Wednesday, January 26, 2011



Statement by African Civil Society Organizations and International Organizations with a Presence in Africa

On December 15, 2010, International Criminal Court (ICC) prosecutor Luis Moreno-Ocampo requested summonses to appear against six Kenyan citizens for crimes against humanity alleged to have been committed during the post-election violence in Kenya in 2007-08. The request is currently under consideration by a pre-trial chamber of the ICC; no summonses have been issued to date.

Although the prosecutor's application for summonses was widely welcomed by both local and international civil society, the Kenyan parliament passed a motion on December 22, 2010, urging the government to withdraw from the Rome Statute, the ICC's founding treaty. While this motion is not binding on the Kenyan government, it has been reported that a group of Kenyan parliamentarians are preparing to table a bill which, if enacted, would effectively require the Kenyan government to withdraw from the Rome Statute.

Media reports also indicate that some Kenyan government officials are engaging in a diplomatic campaign to enlist the support of other African governments at the upcoming African Union (AU) summit for a United Nations (UN) Security Council deferral of the Kenyan cases under article 16 of the Rome Statute. These efforts are reportedly linked to government plans to establish a domestic judicial mechanism to try suspects of the post-election violence. It has also been reported that an earlier objective of this campaign may have been to call for a motion to be tabled at the AU summit to prompt the withdrawal of African states from the Rome Statute. Although Kenya's Vice-President Kalonzo Musyoka has since been quoted in the Kenyan media as dismissing the withdrawal of other African states from the Rome Statute as an aim of the campaign, he has also been quoted as affirming that he was under instructions to unequivocally move any prosecutions of crimes arising from the 2007-8 post-election violence from the international arena to Kenya.

However, despite committing to the creation of a special tribunal for the post-election violence in December 2008, to date, the Kenyan government has taken no real action on national trials and the special tribunal has not been created. Credible national trials for those responsible for the post-election violence would be welcome. Indeed, to bring full accountability for the violence, national trials are necessary to complement the work of the ICC. But domestic trials should not be used to derail or defeat the ICC process.

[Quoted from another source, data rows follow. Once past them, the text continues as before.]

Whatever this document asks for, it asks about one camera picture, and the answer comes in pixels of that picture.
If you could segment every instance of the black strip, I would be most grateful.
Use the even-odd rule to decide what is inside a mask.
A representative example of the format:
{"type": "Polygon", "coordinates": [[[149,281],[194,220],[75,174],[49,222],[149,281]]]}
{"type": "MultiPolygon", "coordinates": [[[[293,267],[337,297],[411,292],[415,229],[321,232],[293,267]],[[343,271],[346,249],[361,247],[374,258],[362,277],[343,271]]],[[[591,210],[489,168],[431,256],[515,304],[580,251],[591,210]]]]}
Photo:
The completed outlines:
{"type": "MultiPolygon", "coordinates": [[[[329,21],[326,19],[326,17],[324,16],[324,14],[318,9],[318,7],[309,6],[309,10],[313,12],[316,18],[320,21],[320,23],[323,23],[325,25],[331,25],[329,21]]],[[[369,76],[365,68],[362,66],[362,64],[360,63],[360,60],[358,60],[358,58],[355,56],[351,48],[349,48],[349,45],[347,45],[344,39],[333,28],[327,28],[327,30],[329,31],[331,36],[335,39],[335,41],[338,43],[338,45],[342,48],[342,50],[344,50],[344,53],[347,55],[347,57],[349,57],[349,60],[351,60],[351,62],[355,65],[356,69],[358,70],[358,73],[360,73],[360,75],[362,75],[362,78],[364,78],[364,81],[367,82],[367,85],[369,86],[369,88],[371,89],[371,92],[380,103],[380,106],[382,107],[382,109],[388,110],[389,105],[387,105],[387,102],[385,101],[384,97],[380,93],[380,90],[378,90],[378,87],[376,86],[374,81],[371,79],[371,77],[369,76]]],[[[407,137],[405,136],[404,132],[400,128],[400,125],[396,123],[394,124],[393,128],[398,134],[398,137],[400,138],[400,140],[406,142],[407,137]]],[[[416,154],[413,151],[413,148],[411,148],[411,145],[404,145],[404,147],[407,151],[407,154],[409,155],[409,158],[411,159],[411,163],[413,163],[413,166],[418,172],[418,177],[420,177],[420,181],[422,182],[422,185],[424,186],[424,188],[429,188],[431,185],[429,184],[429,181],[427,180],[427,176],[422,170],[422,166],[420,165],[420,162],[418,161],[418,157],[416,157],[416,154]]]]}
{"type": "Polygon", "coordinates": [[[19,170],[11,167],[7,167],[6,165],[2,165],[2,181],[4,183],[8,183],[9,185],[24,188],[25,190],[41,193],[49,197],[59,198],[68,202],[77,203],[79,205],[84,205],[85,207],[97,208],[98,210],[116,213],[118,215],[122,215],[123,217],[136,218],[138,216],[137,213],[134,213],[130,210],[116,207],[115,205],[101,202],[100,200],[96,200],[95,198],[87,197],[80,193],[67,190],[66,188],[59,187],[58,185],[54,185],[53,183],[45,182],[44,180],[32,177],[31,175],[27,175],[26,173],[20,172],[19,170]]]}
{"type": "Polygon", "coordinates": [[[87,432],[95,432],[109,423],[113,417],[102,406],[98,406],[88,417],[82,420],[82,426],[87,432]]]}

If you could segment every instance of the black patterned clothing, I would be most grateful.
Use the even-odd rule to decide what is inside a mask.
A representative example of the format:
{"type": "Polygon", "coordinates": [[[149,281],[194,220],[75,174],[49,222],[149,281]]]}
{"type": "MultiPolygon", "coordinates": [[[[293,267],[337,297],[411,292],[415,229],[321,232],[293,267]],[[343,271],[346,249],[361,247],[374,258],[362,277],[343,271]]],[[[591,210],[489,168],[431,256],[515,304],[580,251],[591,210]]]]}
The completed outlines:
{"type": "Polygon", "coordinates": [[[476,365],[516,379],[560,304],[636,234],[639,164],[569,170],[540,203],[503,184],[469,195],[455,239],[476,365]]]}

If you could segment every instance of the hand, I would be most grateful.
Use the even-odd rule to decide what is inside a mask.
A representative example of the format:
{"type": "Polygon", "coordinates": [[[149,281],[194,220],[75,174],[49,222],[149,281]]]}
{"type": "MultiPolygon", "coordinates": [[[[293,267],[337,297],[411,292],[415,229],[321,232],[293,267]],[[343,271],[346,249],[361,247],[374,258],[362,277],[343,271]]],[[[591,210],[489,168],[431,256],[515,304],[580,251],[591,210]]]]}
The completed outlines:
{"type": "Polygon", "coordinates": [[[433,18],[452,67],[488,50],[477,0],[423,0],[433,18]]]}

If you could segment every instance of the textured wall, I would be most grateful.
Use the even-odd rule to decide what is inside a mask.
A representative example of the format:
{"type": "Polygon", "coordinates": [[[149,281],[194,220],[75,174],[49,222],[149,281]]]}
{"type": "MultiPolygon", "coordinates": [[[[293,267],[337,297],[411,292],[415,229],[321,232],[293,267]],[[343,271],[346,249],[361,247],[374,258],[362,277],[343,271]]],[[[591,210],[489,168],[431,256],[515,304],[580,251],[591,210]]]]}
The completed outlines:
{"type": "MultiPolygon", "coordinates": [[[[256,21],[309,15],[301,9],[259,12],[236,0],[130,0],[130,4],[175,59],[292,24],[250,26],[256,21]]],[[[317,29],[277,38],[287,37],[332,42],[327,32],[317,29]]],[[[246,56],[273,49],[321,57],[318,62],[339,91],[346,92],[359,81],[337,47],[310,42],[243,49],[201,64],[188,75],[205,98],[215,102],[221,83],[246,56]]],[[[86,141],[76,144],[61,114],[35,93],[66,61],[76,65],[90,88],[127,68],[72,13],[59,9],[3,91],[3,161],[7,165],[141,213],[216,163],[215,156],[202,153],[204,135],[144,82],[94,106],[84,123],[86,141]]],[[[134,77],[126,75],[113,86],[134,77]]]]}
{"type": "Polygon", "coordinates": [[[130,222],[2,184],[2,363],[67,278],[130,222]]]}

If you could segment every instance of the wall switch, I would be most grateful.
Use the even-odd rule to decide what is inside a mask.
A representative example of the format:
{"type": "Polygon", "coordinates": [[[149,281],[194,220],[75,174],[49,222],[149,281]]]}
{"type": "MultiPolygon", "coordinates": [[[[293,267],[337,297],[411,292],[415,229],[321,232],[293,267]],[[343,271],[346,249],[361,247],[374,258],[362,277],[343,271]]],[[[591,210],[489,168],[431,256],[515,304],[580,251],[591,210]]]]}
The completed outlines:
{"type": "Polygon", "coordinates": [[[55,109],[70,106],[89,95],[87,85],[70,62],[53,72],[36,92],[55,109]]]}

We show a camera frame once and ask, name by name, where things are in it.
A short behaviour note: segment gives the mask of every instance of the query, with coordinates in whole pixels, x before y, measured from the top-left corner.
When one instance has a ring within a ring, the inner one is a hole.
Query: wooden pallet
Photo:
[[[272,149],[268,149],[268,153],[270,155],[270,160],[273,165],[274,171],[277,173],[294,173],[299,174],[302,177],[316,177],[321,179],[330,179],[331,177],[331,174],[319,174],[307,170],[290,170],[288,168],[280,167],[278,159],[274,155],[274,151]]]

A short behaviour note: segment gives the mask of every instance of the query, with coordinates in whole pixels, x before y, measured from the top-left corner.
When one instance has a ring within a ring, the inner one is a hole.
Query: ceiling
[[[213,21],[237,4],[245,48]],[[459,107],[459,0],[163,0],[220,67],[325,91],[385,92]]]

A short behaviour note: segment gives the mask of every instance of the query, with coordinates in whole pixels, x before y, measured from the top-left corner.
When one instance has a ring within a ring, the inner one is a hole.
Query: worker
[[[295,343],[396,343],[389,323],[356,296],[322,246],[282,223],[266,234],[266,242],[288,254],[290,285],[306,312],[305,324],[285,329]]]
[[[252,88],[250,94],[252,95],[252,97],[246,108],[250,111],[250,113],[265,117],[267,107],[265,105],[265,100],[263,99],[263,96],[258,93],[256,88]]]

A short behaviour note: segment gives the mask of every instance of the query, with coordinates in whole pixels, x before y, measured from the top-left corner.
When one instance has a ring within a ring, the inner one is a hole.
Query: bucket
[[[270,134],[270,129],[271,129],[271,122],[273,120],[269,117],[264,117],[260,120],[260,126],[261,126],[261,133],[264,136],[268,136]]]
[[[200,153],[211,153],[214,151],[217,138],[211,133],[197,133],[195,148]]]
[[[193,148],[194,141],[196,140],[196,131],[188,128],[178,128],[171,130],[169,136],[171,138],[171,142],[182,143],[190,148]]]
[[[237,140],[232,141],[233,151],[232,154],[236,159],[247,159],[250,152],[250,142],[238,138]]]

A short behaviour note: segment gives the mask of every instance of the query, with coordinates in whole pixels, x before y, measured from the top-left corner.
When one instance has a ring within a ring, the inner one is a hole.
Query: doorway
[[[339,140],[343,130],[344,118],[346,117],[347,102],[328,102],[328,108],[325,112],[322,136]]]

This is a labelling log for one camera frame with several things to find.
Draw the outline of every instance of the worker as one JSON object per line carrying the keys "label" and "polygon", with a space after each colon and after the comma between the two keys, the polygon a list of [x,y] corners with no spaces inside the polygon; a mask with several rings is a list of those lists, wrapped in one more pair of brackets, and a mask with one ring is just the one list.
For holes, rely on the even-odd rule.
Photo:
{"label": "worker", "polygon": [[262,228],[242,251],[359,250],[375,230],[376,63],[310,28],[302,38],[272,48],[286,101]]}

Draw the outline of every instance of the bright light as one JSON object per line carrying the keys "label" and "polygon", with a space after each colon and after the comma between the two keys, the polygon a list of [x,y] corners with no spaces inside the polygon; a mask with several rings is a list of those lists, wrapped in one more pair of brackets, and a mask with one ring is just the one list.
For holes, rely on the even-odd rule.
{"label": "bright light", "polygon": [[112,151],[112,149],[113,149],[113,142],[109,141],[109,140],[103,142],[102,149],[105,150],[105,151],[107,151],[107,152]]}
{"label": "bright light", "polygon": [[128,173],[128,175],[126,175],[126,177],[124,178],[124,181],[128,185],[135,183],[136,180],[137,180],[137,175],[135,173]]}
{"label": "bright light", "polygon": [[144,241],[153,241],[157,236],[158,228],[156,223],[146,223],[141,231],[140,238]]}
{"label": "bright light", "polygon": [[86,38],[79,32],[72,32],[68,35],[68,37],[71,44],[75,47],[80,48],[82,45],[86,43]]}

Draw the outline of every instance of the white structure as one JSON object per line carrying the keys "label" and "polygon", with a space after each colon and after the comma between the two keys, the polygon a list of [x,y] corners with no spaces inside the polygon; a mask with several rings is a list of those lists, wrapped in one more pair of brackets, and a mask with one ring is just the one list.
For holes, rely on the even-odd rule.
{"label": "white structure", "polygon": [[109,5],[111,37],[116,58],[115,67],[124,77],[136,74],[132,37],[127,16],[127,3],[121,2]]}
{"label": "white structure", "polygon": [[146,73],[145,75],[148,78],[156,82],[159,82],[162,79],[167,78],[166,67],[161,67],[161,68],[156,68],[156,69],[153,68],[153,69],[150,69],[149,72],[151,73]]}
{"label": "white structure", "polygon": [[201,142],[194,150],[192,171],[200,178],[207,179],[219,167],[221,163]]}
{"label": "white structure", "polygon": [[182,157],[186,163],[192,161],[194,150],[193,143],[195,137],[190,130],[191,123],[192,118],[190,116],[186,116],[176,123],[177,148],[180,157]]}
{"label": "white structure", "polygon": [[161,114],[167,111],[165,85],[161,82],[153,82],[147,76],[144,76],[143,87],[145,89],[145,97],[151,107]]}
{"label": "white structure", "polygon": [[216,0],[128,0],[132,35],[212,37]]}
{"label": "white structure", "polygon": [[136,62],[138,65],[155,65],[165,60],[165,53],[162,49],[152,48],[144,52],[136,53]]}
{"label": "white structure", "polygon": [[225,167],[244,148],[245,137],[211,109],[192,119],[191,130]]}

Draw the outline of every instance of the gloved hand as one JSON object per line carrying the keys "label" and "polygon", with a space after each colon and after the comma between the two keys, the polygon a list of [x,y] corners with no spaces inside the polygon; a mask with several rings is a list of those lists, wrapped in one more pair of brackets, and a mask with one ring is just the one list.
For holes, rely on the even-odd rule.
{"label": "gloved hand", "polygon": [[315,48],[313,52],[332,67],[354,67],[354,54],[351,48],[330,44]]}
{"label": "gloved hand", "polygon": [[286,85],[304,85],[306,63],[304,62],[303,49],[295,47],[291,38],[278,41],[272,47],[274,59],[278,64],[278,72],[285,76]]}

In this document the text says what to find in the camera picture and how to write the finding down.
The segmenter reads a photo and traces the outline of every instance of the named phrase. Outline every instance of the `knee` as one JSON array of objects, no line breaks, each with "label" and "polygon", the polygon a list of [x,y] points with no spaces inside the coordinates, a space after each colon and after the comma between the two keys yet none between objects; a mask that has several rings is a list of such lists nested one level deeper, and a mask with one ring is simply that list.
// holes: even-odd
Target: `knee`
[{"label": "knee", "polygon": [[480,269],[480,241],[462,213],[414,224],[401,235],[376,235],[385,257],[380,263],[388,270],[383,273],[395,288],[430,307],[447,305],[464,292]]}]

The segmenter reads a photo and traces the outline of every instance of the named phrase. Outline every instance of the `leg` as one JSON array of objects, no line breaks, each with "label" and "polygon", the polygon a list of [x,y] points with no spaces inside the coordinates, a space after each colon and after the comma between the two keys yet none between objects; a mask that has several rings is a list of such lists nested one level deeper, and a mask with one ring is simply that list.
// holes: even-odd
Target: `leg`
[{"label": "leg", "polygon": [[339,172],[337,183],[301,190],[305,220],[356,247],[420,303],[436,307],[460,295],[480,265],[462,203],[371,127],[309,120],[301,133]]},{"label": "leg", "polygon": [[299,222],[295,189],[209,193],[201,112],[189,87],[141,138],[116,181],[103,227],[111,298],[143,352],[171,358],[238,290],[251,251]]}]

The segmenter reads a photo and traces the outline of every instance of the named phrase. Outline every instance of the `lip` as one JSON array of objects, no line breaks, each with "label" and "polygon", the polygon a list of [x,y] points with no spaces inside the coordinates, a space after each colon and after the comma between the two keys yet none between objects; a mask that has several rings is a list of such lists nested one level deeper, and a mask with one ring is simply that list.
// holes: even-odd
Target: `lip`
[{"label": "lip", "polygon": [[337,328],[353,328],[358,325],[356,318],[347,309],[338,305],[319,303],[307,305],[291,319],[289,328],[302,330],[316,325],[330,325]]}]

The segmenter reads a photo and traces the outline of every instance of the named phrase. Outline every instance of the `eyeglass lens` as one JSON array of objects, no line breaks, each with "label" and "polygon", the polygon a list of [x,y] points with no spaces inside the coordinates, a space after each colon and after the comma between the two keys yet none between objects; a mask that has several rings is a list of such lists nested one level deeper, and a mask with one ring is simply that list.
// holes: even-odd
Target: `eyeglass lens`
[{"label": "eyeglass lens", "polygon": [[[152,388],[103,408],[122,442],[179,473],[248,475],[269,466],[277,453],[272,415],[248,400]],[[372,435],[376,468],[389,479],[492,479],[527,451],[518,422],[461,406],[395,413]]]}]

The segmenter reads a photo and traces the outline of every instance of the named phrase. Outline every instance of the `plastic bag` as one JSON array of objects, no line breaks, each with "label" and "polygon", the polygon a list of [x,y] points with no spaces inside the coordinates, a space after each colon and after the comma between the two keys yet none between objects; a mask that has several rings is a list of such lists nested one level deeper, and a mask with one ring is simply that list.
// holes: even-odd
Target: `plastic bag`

It is in this regard therefore that we, the undersigned civil society organizations, urge the Kenyan government and parliament to reaffirm their support for the ICC and put a stop to any attempts to undermine the Rome Statute system and the ICC's Kenya investigation, including through withdrawal or seeking deferral. We also urge the Kenyan government-in particular the President and the Prime Minister-to clarify its position with regard to the Rome Statute more broadly, and its obligations to cooperate with the ICC in the cases currently before the court.

Kenya's withdrawal from the Rome Statute would mark a severe break with its commitment to the fight against impunity. In ratifying the Rome Statute in 2005, Kenya-along with the ICC's 113 other member countries-dedicated itself to the defense of victims' rights and to bringing to justice perpetrators of the most serious crimes. Withdrawal now would signal the intention to side with the perpetrators of Kenya's post-election violence rather than its victims.

The Kenyan government should note that withdrawal from the Rome Statute would not suspend ongoing ICC investigations or judicial proceedings that commenced prior to the date of withdrawal, and that, in any event, Kenya would remain required to cooperate with the ICC on obligations that arose while Kenya was a state party to the court.

As a court of last resort, the ICC places the primary obligation on national authorities to carry out prosecutions. Should Kenya decide to pursue national trials involving those individuals against whom ICC summonses may be issued, it could challenge the court's jurisdiction over these specific cases under article 19 of the Rome Statute. For a case to be found inadmissible, national proceedings must encompass both the person and the conduct that is the subject of the case before the ICC. This process does not require withdrawal from the Rome Statute.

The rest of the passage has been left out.